Three million fraud cases were reported to the FTC in 2018, and 444,602 of them involved identity theft. These reported cases (just think of how high the statistic would be if all cases were reported) amounts to the third most common type of fraud reported to the FTC.
According to The Motley Fool, of those reported cases, the largest percentage of identity theft fraud was perpetrated against California (73,668), Texas (45,030), Florida (37,797), New York (24,248) and Georgia (23,871) residents. Vermont reported the smallest number of identity theft cases. If you weigh in total population, the worst states for identity theft are Georgia, Nevada, and California.
Another interesting fact pointed out by The Motley Fool report is that individuals between the ages of 30 and 39 were targeted the most according to statistics of the FTC. Credit card fraud was the most common type of identity theft, stemming from data breaches affecting close to 450 million records in 2018. Hacking was the primary cause of data breaches in 2018.
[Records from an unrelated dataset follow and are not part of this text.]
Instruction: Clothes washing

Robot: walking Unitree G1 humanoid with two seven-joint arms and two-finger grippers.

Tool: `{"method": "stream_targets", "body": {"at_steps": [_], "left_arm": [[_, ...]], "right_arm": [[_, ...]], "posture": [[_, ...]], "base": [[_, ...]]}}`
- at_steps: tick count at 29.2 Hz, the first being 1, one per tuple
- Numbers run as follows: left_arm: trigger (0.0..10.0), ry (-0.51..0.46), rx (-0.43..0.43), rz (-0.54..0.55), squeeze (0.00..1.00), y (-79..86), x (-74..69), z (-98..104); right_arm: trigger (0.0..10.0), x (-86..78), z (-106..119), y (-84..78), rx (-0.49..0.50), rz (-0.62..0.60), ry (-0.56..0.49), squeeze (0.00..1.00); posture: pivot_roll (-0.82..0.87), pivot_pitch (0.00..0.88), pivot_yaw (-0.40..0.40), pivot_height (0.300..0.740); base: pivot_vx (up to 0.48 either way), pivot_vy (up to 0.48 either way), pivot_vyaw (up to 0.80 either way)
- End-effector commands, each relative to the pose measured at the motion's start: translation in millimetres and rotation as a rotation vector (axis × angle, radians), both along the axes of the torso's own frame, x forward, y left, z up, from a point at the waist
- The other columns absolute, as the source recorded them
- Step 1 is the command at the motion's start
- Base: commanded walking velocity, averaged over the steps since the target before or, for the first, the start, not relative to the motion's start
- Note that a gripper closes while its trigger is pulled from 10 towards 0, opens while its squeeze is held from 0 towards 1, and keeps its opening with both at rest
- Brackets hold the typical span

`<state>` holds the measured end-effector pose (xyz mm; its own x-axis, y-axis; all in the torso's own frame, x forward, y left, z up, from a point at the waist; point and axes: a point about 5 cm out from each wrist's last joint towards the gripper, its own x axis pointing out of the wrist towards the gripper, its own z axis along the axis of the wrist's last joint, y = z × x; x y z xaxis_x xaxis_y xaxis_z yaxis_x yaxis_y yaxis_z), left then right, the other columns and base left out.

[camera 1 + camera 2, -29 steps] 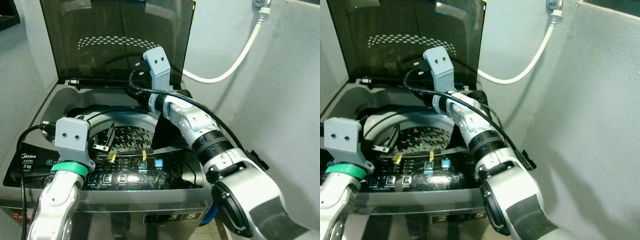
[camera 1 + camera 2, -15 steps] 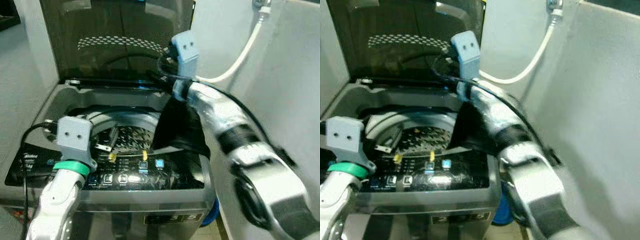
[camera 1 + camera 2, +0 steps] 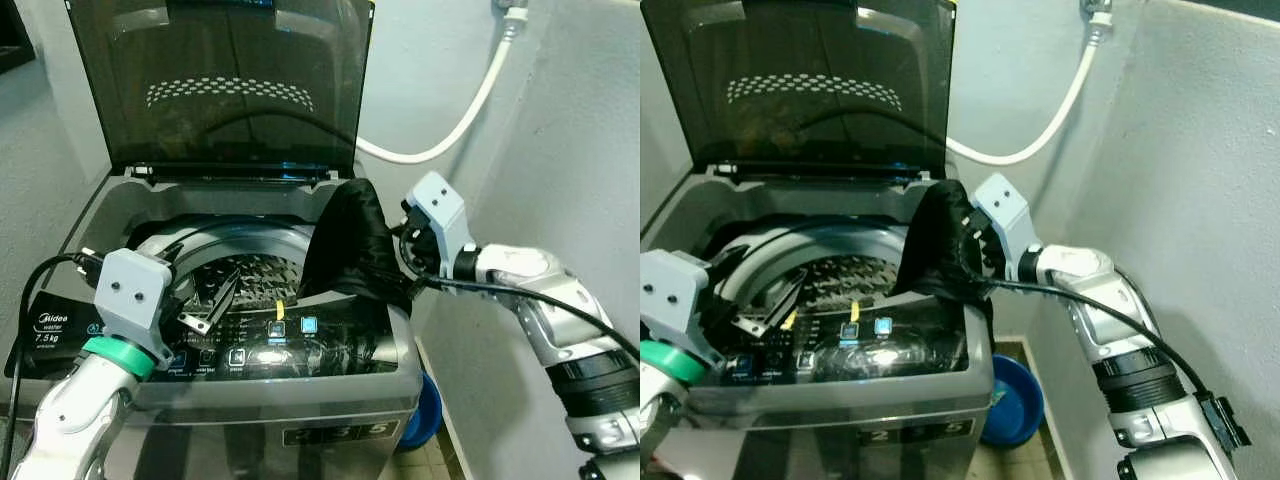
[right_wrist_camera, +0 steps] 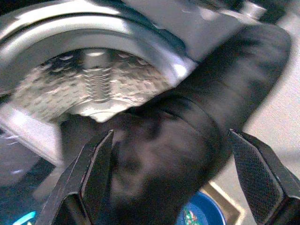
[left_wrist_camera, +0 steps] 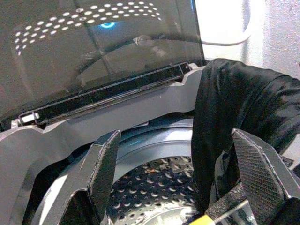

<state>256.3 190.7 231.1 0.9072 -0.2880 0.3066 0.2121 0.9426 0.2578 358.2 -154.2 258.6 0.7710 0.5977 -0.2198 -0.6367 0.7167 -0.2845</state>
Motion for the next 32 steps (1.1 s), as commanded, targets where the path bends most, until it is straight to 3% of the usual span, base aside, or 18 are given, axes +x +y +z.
{"method": "stream_targets", "body": {"at_steps": [1,2,3,6,9,12,20,22,32], "left_arm": [[10.0,0.013,0.007,0.004,0.00,2.8,-2.1,-1],[10.0,0.014,0.010,0.004,0.00,3.3,-2.3,-1],[10.0,0.014,0.010,0.004,0.00,3.3,-2.3,-1],[10.0,0.020,0.010,-0.006,0.00,2.6,-3.4,-2],[10.0,0.020,0.010,-0.006,0.00,2.6,-3.4,-2],[10.0,0.025,0.005,-0.016,0.00,2.1,-4.8,-2],[10.0,0.032,0.002,-0.018,0.00,2.5,-6.3,-3],[10.0,0.031,0.003,-0.017,0.00,2.3,-6.8,-3],[10.0,0.034,0.005,-0.014,0.00,1.7,-8.0,-3]], "right_arm": [[10.0,-0.6,-1,-2.5,0.018,-0.023,0.007,1.00],[10.0,-1.5,-6,-3.7,0.050,-0.060,0.035,0.00],[10.0,-1.5,-6,-3.7,0.050,-0.060,0.035,0.00],[10.0,-4.8,-19,-2.8,0.170,-0.134,0.142,0.00],[10.0,-4.8,-19,-2.8,0.170,-0.134,0.142,0.00],[10.0,-7.9,-33,3.7,0.250,-0.178,0.221,0.00],[10.0,-11.2,-53,15.4,0.262,-0.194,0.294,0.00],[0.0,-11.7,-55,18.2,0.277,-0.194,0.309,0.00],[0.0,-14.0,-50,22.0,0.292,-0.204,0.313,0.00]], "posture": [[0.10,0.041,0.048,0.740],[0.10,0.041,0.048,0.740],[0.10,0.041,0.048,0.740],[0.10,0.041,0.044,0.740],[0.10,0.041,0.044,0.740],[0.11,0.040,0.037,0.740],[0.11,0.040,0.030,0.740],[0.12,0.043,0.026,0.740],[0.12,0.045,0.023,0.740]], "base": [[0.000,0.000,0.00],[0.000,0.000,0.00],[0.000,0.000,0.00],[0.000,0.000,0.00],[0.000,0.000,0.00],[0.000,0.000,0.00],[0.000,0.000,0.00],[0.000,0.000,0.00],[0.000,0.000,0.00]]}}
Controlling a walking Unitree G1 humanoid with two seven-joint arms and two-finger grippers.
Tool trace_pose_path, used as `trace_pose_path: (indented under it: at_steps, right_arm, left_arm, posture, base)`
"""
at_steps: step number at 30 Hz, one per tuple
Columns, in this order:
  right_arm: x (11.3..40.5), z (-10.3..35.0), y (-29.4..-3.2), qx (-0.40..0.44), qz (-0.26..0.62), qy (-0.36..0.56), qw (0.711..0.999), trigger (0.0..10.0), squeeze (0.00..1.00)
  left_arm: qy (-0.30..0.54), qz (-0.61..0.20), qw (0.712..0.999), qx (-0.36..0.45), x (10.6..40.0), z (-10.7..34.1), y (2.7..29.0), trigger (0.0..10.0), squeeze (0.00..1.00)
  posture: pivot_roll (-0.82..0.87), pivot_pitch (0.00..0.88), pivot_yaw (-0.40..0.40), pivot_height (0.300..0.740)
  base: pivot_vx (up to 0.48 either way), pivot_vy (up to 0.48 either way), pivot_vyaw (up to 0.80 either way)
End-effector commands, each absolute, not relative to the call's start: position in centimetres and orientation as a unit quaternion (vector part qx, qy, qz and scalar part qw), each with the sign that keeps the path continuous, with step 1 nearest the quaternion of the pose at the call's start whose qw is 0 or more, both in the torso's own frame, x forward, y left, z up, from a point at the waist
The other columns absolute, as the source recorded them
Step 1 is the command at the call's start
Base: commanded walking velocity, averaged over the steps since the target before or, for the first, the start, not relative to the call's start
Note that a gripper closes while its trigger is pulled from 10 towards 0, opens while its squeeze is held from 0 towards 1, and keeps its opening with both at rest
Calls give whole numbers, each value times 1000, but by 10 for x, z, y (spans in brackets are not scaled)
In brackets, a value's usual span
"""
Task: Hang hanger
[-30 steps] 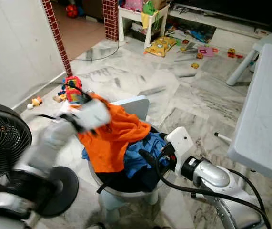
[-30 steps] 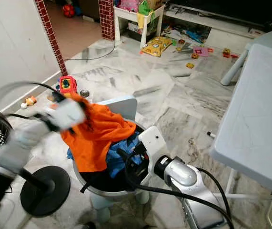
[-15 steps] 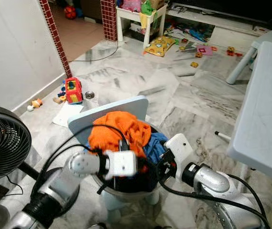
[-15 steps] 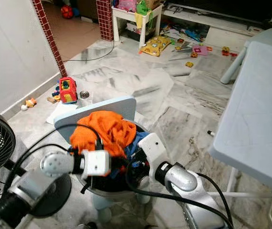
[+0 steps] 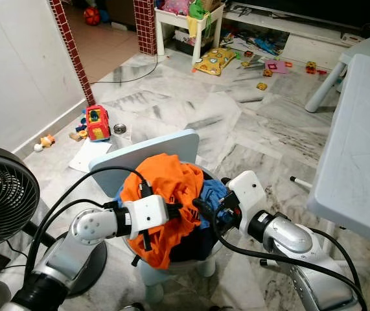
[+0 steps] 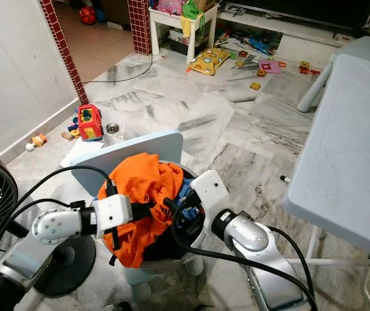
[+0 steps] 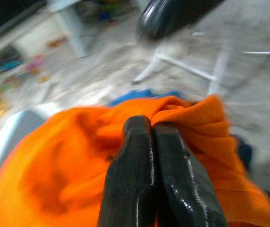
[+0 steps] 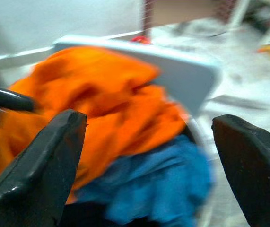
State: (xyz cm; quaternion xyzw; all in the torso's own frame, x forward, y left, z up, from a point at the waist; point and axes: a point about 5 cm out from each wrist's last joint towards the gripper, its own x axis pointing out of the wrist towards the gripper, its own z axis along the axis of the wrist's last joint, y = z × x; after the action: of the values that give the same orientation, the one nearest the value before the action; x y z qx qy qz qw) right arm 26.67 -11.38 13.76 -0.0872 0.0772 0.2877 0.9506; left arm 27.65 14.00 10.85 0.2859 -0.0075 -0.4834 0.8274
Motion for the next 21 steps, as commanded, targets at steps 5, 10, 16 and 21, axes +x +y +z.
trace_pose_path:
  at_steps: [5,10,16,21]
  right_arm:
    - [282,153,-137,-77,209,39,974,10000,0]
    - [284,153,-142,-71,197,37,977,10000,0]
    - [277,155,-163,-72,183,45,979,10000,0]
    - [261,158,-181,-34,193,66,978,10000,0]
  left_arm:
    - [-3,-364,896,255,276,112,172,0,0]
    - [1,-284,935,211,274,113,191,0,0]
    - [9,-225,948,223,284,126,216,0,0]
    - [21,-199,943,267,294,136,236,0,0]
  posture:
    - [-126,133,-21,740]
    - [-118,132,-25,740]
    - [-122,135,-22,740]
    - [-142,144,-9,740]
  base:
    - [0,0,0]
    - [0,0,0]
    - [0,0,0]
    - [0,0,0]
The assumptions gathered from the report is that hacking is causing data breaches, and data breaches cause credit card fraud and identity theft. Although as a consumer, we have little control over the security measures of companies that we provide our personal information to or even know what measures are being taken to prevent hacking incidents, we can take some steps to try to protect ourselves in the inevitable event that our personal information is breached. Suggestions include monitoring our credit history and obtaining a free credit report every year to confirm that no new accounts have been opened in our name, placing a fraud alert or credit freeze on our credit accounts and using use two factor authentication whenever possible.
Happy holidays from our Data Privacy + Cybersecurity team here at Robinson+Cole. Be vigilant when using credit cards for all of that holiday shopping!